### What is expected
Among the entries below, one stretch runs from the line that contains "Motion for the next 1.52" through the line that contains "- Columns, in". Repeat that stretch exactly, ends included, and only that.
========
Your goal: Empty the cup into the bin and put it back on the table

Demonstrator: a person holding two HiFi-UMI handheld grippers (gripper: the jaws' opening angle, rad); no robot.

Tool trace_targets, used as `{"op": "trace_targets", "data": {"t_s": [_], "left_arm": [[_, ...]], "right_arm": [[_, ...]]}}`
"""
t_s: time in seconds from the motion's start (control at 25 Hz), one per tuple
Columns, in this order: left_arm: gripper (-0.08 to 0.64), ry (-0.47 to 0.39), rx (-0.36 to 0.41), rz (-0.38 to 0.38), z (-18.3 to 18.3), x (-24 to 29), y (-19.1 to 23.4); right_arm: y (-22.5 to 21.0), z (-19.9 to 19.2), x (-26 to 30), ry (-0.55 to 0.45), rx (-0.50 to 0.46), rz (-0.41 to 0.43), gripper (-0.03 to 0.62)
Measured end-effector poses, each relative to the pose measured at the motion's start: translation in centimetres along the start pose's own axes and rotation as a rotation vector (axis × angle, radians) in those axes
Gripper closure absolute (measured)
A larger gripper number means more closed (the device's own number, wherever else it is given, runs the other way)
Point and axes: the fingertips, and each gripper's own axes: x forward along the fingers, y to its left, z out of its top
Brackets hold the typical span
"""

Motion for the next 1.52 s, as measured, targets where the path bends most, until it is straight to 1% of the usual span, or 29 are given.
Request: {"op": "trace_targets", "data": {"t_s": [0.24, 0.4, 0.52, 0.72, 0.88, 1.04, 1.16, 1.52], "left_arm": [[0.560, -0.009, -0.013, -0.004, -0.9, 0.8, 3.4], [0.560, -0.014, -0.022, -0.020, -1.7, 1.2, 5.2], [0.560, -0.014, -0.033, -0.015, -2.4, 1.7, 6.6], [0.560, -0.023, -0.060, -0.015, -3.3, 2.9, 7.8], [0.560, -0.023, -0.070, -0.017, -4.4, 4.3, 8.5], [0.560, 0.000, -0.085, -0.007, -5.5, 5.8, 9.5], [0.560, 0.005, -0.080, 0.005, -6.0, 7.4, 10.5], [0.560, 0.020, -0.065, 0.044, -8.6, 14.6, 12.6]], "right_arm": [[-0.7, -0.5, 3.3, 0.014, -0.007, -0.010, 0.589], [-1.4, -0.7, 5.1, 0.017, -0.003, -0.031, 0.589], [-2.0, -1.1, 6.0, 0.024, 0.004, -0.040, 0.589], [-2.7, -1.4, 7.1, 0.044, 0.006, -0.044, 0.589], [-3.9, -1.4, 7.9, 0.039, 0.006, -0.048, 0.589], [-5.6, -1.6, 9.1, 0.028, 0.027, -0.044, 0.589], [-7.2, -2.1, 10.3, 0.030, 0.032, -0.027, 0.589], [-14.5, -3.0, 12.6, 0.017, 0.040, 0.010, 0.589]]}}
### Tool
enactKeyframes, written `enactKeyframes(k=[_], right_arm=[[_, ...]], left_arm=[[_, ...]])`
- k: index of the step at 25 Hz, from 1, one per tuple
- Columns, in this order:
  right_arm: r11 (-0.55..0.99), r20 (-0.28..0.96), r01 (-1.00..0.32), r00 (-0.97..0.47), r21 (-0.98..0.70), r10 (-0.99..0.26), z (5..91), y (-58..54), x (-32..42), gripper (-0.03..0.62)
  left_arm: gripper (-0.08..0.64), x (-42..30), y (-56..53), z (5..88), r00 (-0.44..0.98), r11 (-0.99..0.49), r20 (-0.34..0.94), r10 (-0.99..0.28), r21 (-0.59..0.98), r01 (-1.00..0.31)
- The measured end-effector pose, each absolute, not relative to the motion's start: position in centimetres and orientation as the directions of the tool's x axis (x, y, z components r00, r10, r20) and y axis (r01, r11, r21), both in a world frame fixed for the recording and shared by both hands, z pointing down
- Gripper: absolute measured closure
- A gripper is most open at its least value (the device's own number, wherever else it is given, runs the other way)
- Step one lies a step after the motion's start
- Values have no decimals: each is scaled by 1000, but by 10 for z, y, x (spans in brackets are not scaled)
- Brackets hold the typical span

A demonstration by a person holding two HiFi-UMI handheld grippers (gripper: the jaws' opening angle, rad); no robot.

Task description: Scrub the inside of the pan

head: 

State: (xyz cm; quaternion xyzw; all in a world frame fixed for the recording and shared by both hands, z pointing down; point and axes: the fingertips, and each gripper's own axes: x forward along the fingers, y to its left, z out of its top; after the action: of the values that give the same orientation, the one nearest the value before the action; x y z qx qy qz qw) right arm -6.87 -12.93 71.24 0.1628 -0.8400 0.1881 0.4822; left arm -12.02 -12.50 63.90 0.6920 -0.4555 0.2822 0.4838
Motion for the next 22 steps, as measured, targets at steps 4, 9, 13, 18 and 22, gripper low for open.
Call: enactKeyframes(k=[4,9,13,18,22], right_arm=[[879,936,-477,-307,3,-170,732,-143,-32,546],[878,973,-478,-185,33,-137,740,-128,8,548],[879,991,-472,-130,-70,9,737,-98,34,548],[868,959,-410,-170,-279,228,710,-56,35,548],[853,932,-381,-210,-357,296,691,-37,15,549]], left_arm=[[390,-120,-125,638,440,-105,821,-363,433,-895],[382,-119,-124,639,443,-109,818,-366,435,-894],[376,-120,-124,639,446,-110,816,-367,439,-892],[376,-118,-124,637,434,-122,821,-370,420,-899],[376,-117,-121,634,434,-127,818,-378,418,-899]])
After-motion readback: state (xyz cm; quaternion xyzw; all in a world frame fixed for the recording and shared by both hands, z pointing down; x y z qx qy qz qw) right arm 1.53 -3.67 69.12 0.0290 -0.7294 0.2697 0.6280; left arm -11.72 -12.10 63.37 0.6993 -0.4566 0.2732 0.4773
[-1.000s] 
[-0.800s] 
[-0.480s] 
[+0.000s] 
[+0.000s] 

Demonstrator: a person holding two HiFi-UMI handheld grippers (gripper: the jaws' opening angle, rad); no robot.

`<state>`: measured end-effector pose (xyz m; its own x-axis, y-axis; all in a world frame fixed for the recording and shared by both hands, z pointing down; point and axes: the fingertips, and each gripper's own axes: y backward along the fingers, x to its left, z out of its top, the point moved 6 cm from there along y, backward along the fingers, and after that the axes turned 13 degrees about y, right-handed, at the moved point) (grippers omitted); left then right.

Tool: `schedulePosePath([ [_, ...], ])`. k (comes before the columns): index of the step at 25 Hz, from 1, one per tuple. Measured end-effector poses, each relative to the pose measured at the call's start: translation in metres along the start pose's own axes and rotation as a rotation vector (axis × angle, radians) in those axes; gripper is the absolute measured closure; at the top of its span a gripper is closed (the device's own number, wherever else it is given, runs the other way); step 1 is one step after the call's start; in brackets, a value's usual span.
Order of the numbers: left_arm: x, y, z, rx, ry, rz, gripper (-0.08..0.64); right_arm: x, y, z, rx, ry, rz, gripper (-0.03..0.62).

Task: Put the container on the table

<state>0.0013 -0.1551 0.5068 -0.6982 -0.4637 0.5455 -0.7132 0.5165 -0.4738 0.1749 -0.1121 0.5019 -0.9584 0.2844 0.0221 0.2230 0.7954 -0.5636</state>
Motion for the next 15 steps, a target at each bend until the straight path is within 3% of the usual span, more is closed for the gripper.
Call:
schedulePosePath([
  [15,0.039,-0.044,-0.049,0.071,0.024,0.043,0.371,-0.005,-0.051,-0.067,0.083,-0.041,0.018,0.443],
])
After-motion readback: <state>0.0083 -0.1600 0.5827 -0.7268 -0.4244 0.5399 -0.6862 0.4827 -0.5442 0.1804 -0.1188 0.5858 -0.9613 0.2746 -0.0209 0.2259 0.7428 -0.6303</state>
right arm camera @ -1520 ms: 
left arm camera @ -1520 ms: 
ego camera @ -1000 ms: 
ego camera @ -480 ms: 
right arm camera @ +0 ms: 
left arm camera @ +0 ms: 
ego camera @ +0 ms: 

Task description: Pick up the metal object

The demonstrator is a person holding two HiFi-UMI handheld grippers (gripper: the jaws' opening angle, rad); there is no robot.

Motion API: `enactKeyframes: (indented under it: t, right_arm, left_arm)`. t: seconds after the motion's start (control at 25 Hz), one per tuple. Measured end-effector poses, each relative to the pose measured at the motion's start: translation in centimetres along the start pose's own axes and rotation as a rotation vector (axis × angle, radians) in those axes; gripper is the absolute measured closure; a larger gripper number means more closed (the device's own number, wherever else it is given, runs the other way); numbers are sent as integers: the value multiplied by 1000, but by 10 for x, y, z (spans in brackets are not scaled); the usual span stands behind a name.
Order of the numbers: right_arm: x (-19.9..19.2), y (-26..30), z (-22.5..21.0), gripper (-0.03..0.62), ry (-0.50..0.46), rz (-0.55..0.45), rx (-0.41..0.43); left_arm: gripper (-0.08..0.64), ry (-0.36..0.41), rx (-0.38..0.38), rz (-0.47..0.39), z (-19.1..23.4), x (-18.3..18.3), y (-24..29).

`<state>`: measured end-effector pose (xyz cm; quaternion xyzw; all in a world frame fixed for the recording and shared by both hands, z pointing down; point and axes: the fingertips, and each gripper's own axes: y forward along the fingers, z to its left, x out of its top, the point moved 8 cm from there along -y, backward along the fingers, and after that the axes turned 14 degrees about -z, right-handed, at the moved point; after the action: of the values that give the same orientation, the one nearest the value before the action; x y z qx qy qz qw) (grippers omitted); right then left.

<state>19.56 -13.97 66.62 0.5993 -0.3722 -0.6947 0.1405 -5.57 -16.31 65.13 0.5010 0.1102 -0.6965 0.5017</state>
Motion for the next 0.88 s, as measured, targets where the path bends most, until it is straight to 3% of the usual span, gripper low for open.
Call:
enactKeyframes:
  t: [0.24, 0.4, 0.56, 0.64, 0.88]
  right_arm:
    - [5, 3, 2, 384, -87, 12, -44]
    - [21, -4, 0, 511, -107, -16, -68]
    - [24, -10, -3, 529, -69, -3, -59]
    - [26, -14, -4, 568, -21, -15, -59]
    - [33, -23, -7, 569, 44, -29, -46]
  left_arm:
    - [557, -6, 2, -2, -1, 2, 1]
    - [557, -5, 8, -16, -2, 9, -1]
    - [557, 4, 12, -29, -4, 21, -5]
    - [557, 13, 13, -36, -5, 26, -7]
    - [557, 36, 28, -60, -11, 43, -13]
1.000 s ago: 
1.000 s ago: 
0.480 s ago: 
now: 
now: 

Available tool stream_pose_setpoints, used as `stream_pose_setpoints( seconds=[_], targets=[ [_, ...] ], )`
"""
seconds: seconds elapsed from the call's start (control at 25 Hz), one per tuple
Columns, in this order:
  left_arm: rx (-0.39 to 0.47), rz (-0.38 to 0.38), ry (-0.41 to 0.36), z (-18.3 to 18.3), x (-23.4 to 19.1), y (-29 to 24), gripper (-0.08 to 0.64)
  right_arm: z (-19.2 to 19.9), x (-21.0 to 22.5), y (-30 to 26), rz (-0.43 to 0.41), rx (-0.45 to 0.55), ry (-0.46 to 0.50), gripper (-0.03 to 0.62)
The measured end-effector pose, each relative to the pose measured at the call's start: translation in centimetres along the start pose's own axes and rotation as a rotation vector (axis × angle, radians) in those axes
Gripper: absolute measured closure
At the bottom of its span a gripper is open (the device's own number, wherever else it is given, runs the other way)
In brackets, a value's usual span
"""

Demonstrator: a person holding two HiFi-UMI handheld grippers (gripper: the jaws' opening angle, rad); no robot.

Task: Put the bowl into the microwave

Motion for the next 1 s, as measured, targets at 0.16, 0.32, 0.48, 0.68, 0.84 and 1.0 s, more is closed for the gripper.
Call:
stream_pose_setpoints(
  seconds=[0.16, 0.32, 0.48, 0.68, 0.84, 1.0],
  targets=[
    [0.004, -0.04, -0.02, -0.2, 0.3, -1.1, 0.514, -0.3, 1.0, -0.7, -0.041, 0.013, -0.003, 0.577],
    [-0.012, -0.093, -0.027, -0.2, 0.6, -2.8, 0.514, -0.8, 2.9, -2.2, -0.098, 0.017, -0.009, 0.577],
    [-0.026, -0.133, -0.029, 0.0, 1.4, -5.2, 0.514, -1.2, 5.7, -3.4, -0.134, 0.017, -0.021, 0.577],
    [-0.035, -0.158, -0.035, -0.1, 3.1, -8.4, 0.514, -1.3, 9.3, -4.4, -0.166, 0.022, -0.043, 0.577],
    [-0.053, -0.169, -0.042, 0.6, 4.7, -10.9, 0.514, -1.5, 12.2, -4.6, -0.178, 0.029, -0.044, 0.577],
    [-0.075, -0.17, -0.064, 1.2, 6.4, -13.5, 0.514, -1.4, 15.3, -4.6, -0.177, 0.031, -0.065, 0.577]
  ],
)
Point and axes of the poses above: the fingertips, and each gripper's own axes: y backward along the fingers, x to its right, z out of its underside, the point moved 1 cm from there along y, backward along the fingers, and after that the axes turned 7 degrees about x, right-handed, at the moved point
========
### Response to the exercise
Motion for the next 1.52 s, as measured, targets where the path bends most, until it is straight to 1% of the usual span, or 29 are given.
Request: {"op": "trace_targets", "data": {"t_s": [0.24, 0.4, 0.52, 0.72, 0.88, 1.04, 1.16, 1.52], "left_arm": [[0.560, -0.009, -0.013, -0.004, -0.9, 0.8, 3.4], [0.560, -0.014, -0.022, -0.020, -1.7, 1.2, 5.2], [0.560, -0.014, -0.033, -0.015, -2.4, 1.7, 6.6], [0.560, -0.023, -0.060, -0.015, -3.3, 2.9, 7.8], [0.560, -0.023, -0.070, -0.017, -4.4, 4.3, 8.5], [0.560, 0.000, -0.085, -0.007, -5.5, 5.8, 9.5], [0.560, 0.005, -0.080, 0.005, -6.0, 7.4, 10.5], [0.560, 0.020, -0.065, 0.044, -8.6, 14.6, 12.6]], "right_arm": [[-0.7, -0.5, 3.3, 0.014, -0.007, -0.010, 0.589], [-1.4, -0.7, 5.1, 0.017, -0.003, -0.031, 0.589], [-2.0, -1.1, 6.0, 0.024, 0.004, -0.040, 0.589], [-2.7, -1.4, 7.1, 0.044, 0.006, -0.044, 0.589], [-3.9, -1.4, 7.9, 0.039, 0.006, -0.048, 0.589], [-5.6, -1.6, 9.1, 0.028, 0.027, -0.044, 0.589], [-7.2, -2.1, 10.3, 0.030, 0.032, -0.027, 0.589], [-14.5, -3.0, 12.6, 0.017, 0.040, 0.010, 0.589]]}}
### Tool
enactKeyframes, written `enactKeyframes(k=[_], right_arm=[[_, ...]], left_arm=[[_, ...]])`
- k: index of the step at 25 Hz, from 1, one per tuple
- Columns, in this order:

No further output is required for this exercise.